ACTIVITY: Where does the word "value" show up in the data? Please find each such line and copy it.

STORED DATA:
============
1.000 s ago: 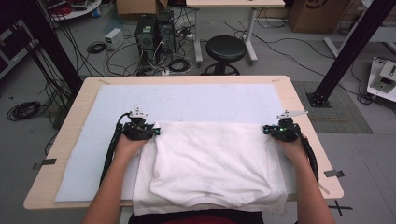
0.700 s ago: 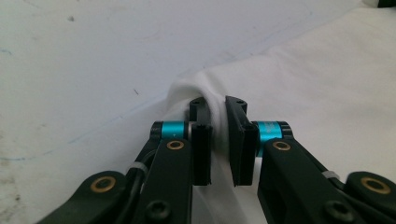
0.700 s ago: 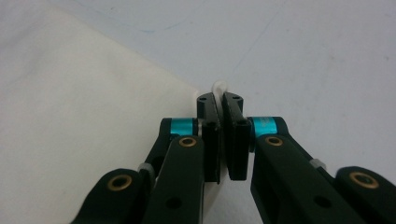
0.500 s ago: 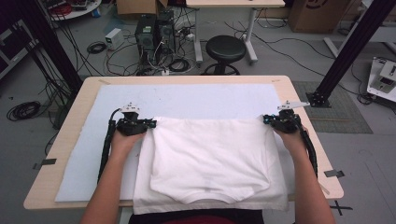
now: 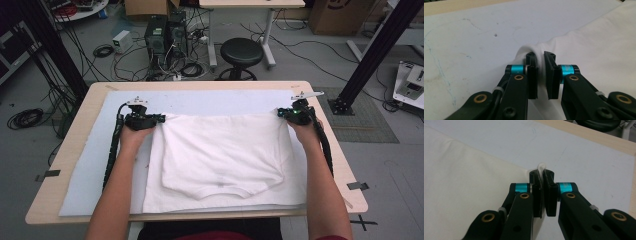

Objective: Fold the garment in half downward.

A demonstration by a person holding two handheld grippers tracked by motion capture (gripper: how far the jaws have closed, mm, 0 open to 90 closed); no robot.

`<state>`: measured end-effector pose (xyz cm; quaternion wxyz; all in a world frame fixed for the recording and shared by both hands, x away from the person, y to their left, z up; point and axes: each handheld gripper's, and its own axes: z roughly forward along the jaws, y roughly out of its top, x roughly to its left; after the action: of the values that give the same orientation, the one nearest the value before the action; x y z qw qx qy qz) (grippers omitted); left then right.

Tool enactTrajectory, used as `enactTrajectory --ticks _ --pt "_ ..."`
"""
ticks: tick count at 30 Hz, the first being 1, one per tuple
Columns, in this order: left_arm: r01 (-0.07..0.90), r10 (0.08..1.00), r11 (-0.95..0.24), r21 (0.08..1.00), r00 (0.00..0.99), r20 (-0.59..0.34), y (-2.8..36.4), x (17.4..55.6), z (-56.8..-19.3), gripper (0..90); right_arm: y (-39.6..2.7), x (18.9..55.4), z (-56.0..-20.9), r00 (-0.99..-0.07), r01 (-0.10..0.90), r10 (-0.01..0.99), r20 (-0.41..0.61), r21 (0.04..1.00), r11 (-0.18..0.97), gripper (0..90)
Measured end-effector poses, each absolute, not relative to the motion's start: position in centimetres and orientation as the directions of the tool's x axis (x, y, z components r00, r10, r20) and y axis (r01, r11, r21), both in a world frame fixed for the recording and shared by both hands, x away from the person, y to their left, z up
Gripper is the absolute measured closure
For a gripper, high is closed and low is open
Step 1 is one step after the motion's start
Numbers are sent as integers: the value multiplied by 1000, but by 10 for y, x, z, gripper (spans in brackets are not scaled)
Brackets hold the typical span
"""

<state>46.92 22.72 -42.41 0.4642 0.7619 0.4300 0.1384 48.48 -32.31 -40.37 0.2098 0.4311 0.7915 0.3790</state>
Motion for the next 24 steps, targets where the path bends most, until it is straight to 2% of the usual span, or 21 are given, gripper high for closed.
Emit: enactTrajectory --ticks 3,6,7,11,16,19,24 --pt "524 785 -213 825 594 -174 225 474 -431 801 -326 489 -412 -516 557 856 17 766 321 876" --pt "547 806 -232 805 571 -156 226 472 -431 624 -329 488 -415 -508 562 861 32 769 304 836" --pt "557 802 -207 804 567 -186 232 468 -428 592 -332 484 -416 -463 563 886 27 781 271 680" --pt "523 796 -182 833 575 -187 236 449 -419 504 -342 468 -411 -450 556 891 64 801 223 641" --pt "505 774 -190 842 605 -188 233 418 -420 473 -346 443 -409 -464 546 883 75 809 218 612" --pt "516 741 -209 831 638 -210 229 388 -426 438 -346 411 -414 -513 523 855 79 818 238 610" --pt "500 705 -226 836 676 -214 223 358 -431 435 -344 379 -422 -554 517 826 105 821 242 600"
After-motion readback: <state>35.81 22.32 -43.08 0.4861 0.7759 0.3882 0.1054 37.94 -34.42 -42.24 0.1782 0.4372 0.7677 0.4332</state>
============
FINISHED EXERCISE:
`<state>`: measured end-effector pose (xyz cm; quaternion wxyz; all in a world frame fixed for the recording and shared by both hands, x away from the person, y to their left, z up; point and axes: each handheld gripper's, and its own axes: z roughly forward along the jaws, y roughly out of its top, x roughly to its left; after the action: of the values that give the same orientation, the one nearest the value before the action; x y z qw qx qy qz) (grippers omitted); left then right.
Numbers are sent as integers: the value multiplied by 1000, but by 10 for y, x, z, gripper (spans in brackets are not scaled)

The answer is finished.